A widely used screening tool, the Alcohol Use Disorders Identification Test (AUDIT), considers a score of 8 or higher to indicate hazardous or harmful alcohol use. The test asks about frequency, quantity, and consequences. It’s available online and takes a few minutes to complete, though it’s a screening tool rather than a formal diagnosis.
The Gray Zone Most People Wonder About
The question behind “what counts as alcoholism” is often really a question about the gray zone: the space between clearly fine and clearly problematic. A few markers can help you locate yourself on that spectrum.
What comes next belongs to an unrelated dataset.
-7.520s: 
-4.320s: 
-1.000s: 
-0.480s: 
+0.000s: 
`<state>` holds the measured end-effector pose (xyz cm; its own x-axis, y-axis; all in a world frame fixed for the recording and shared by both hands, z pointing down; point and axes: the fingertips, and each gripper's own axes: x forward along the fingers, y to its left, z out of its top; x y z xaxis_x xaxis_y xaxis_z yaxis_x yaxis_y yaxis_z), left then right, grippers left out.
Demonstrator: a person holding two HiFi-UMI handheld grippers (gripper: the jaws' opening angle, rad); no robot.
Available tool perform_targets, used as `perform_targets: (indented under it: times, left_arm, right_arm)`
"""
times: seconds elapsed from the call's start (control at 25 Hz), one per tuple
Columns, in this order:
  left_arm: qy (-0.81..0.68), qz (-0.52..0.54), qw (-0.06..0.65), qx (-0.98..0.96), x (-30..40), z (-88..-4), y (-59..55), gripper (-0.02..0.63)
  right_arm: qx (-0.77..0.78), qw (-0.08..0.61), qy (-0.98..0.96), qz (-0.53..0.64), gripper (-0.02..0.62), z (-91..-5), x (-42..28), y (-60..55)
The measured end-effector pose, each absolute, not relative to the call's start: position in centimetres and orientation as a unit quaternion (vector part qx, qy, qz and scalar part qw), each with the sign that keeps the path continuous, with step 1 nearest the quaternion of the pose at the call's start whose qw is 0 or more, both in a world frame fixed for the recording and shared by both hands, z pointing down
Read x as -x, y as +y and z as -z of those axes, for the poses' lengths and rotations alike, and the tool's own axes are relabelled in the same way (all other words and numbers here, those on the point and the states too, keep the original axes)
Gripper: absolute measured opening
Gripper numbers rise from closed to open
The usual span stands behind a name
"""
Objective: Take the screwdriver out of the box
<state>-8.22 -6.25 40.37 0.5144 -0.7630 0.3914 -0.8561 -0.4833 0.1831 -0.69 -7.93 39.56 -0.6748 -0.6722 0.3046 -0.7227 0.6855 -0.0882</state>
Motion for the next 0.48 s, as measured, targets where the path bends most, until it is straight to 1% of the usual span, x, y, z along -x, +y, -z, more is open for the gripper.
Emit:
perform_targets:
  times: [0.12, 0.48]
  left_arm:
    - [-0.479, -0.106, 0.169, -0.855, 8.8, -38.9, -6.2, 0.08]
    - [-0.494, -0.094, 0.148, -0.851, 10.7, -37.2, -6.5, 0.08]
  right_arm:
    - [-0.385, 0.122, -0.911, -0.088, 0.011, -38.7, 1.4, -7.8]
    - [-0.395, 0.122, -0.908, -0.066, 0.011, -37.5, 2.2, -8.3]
If you regularly drink more than you set out to, that’s one criterion. If you’ve tried to cut back and found it harder than expected, that’s a second. Two criteria, mild AUD. You don’t need to have damaged relationships or lost a job. You don’t need to drink daily. You don’t need to experience withdrawal. The disorder starts at the point where your relationship with alcohol has become harder to control or is starting to cost you something, even something small.
Moderate drinking, as defined by the CDC, means no more than one drink per day for women and two for men. But even at those levels, the risk of certain cancers increases with any amount of alcohol. The current public health position is straightforward: drinking less is better for your health than drinking more, regardless of where you fall on the AUD spectrum.
What Mild AUD Actually Looks Like
Severe AUD fits the cultural image of alcoholism: physical dependence, major life consequences, inability to function without drinking. Mild AUD is less dramatic and far more common, which is precisely why it gets overlooked. It might look like a person who goes out intending to have two glasses of wine and consistently finishes the bottle. Or someone who notices they’ve stopped going to the gym on weekday evenings because they’d rather have drinks after work. Or a person who’s had multiple conversations with their partner about drinking too much but hasn’t changed their behavior.
None of these scenarios involve morning drinking, blackouts, or job loss. All of them involve meeting two or more diagnostic criteria. The gap between what people picture when they hear “alcoholism” and what the medical definition actually captures is enormous, and it’s the reason so many people with a genuine problem never identify it as one.